---------- Records shown

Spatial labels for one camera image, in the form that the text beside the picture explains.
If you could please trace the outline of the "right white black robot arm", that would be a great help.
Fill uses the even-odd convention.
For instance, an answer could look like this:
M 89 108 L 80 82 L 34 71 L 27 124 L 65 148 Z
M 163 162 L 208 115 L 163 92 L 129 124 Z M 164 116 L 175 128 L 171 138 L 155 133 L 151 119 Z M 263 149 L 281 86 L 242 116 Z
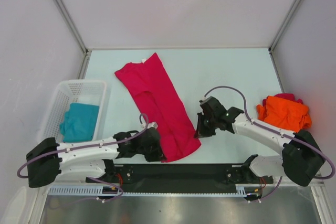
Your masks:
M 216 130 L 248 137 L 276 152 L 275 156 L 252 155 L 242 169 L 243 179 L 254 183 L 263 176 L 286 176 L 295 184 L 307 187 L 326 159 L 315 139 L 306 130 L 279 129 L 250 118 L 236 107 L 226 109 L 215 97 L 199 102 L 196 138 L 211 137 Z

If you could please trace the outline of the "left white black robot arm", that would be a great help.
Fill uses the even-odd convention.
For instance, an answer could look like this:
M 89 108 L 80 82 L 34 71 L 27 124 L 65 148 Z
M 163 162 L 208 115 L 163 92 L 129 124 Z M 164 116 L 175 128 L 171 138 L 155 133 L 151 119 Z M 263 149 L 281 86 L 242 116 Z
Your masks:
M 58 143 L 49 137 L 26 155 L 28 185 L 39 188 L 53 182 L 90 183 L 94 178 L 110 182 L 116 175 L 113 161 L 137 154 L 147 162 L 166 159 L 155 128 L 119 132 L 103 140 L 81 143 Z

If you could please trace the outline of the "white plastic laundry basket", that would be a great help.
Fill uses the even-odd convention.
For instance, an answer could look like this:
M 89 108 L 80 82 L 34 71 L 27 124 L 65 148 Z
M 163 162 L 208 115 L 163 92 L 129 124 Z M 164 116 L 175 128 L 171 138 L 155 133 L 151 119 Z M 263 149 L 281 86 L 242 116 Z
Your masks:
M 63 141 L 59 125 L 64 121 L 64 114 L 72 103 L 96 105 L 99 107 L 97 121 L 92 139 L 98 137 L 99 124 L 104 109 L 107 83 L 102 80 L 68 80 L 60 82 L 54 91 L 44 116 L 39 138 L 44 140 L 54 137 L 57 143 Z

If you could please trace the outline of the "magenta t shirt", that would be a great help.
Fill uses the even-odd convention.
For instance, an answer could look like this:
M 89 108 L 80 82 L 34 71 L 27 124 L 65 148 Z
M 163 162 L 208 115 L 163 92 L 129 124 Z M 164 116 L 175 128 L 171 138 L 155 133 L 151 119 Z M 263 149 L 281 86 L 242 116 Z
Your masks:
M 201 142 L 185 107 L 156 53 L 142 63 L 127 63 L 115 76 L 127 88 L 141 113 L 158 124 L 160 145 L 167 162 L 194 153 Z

--------------------

| What is required |
The answer must repeat every line of the listing exactly and leave the pictures out.

| Response |
Spatial labels for one camera image, in the form that the text beside the picture explains.
If you could please trace the outline of the "right white black robot arm", that would be a great help.
Fill uses the even-odd convention.
For instance, an answer could look like this:
M 89 108 L 80 82 L 34 71 L 27 124 L 65 148 Z
M 163 162 L 208 115 L 163 92 L 129 124 Z M 164 116 L 175 128 L 171 138 L 155 133 L 151 119 Z M 263 149 L 281 86 L 242 116 Z
Your masks:
M 216 130 L 248 137 L 276 152 L 275 156 L 252 155 L 242 169 L 243 179 L 254 183 L 263 176 L 286 176 L 295 184 L 307 187 L 326 159 L 315 139 L 306 130 L 279 129 L 250 118 L 236 107 L 226 109 L 215 97 L 199 102 L 196 138 L 211 137 Z

If you could please trace the outline of the "left white black robot arm", that would be a great help.
Fill uses the even-odd convention.
For instance, an answer could look like this:
M 89 108 L 80 82 L 34 71 L 27 124 L 65 148 Z
M 163 162 L 208 115 L 163 92 L 129 124 Z M 164 116 L 175 128 L 171 138 L 155 133 L 151 119 Z M 263 149 L 281 86 L 242 116 Z
Your masks:
M 58 143 L 49 137 L 26 155 L 28 185 L 39 188 L 53 182 L 90 183 L 94 178 L 110 182 L 116 175 L 113 161 L 137 154 L 147 162 L 166 159 L 155 128 L 119 132 L 103 140 L 81 143 Z

If you could please trace the outline of the "white plastic laundry basket", that would be a great help.
Fill uses the even-odd convention.
For instance, an answer could look like this:
M 89 108 L 80 82 L 34 71 L 27 124 L 65 148 Z
M 163 162 L 208 115 L 163 92 L 129 124 Z M 164 116 L 175 128 L 171 138 L 155 133 L 151 119 Z M 263 149 L 281 86 L 242 116 Z
Your masks:
M 63 141 L 59 125 L 64 121 L 64 114 L 72 103 L 96 105 L 99 107 L 97 121 L 92 139 L 98 137 L 99 124 L 104 109 L 107 83 L 102 80 L 68 80 L 60 82 L 54 91 L 44 116 L 39 138 L 44 140 L 54 137 L 57 143 Z

If you could please trace the outline of the "magenta t shirt", that would be a great help.
Fill uses the even-odd convention.
For instance, an answer could look like this:
M 89 108 L 80 82 L 34 71 L 27 124 L 65 148 Z
M 163 162 L 208 115 L 163 92 L 129 124 Z M 164 116 L 175 128 L 171 138 L 155 133 L 151 119 Z M 263 149 L 281 86 L 242 116 Z
Your masks:
M 201 142 L 185 107 L 156 53 L 142 63 L 127 63 L 115 76 L 127 88 L 141 113 L 158 124 L 160 145 L 167 162 L 194 153 Z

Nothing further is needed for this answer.